# [SUPPLIED INFORMATION]

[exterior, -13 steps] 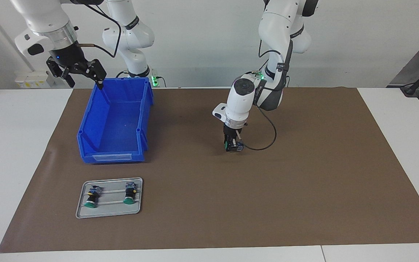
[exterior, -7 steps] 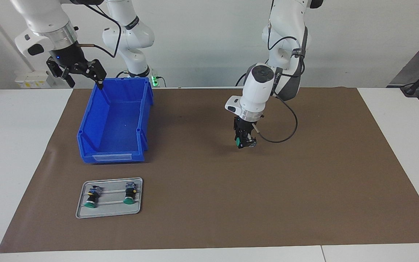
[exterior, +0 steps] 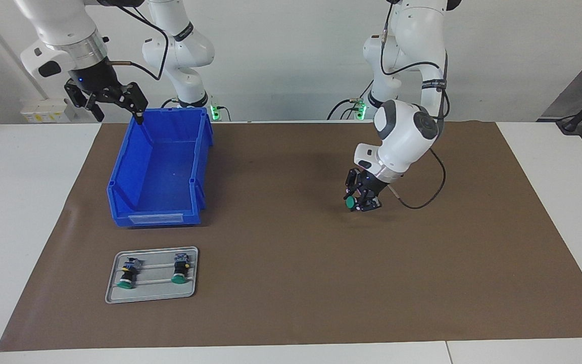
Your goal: Place and press button with both arms
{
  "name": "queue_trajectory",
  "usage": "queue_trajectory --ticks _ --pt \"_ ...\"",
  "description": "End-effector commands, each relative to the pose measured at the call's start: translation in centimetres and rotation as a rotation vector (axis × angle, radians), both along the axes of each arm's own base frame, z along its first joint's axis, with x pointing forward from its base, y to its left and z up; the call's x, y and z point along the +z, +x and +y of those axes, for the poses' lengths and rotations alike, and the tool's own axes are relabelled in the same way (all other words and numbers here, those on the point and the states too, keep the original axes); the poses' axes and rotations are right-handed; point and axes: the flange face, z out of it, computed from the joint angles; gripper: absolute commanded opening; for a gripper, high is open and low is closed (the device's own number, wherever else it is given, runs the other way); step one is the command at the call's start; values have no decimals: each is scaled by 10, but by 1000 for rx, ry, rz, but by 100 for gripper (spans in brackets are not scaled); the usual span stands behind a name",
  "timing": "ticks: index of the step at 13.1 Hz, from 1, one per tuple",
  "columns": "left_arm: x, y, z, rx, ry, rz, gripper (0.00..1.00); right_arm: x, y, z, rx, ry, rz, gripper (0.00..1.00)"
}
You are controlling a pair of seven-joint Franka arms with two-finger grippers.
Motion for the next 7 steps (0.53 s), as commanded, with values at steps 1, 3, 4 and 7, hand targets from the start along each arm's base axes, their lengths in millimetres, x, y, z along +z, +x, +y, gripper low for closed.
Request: queue_trajectory --ticks 1,3,4,7 --pt "-6 -21 12 38 -117 -61 0 0 -6 0 4 19 -2 100" --pt "-17 -37 18 40 -189 -70 0 0 -6 0 4 19 -2 100" --pt "-24 -47 24 37 -213 -77 0 0 -6 0 4 19 -2 100" --pt "-29 -65 26 114 -374 -102 0 0 -6 0 4 19 -2 100"
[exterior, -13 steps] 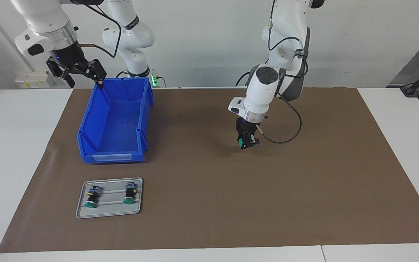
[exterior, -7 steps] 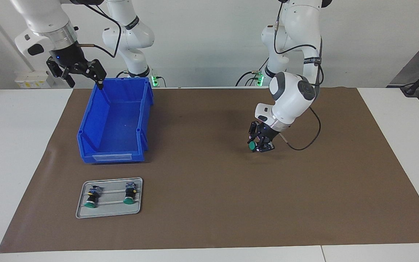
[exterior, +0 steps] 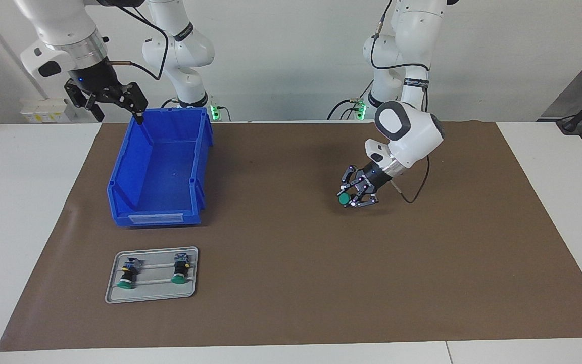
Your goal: Place and press button with both arms
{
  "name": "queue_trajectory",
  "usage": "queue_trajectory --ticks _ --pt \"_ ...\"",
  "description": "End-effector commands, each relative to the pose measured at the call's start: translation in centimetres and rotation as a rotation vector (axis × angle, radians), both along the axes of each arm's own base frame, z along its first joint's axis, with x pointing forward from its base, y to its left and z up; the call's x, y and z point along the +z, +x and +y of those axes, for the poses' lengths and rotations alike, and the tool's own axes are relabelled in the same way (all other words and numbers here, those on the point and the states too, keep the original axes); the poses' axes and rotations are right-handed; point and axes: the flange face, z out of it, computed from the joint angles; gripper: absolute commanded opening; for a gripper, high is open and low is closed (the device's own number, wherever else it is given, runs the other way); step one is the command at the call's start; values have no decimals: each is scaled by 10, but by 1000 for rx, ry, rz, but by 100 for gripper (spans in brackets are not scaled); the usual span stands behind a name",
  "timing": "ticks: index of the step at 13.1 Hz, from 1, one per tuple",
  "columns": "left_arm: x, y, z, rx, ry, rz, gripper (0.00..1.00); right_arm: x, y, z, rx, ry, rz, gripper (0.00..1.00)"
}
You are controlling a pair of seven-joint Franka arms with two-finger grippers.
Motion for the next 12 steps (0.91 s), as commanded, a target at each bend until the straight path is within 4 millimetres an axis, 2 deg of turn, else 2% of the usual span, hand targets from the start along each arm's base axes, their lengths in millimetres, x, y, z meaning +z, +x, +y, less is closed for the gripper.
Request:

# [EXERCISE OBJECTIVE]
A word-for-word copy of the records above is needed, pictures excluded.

# [THE COMPLETED TASK]
[exterior, -13 steps] 
[exterior, -7 steps] 
[exterior, +0 steps] 
Your goal: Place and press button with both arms
{
  "name": "queue_trajectory",
  "usage": "queue_trajectory --ticks _ --pt \"_ ...\"",
  "description": "End-effector commands, each relative to the pose measured at the call's start: translation in centimetres and rotation as a rotation vector (axis × angle, radians), both along the axes of each arm's own base frame, z along its first joint's axis, with x pointing forward from its base, y to its left and z up; the call's x, y and z point along the +z, +x and +y of those axes, for the poses' lengths and rotations alike, and the tool's own axes are relabelled in the same way (all other words and numbers here, those on the point and the states too, keep the original axes); the poses' axes and rotations are right-handed; point and axes: the flange face, z out of it, computed from the joint angles; gripper: absolute commanded opening; for a gripper, high is open and low is closed (the device's own number, wherever else it is given, runs the other way); step one is the command at the call's start; values have no decimals: each is scaled by 10, but by 1000 for rx, ry, rz, but by 100 for gripper (spans in brackets are not scaled); the usual span stands behind a name",
  "timing": "ticks: index of the step at 13.1 Hz, from 1, one per tuple",
  "columns": "left_arm: x, y, z, rx, ry, rz, gripper (0.00..1.00); right_arm: x, y, z, rx, ry, rz, gripper (0.00..1.00)"
}
You are controlling a pair of seven-joint Franka arms with two-finger grippers.
Motion for the next 7 steps (0.53 s), as commanded, with values at steps 1, 3, 4 and 7, hand targets from the start along each arm's base axes, their lengths in millimetres, x, y, z along +z, +x, +y, gripper low for closed.
Request: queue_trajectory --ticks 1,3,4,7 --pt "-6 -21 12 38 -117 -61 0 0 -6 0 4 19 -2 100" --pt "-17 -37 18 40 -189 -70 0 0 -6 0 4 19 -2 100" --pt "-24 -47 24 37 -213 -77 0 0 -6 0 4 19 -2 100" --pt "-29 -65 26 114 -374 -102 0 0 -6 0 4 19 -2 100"
[exterior, -13 steps] 
[exterior, -7 steps] 
[exterior, +0 steps] 
Your goal: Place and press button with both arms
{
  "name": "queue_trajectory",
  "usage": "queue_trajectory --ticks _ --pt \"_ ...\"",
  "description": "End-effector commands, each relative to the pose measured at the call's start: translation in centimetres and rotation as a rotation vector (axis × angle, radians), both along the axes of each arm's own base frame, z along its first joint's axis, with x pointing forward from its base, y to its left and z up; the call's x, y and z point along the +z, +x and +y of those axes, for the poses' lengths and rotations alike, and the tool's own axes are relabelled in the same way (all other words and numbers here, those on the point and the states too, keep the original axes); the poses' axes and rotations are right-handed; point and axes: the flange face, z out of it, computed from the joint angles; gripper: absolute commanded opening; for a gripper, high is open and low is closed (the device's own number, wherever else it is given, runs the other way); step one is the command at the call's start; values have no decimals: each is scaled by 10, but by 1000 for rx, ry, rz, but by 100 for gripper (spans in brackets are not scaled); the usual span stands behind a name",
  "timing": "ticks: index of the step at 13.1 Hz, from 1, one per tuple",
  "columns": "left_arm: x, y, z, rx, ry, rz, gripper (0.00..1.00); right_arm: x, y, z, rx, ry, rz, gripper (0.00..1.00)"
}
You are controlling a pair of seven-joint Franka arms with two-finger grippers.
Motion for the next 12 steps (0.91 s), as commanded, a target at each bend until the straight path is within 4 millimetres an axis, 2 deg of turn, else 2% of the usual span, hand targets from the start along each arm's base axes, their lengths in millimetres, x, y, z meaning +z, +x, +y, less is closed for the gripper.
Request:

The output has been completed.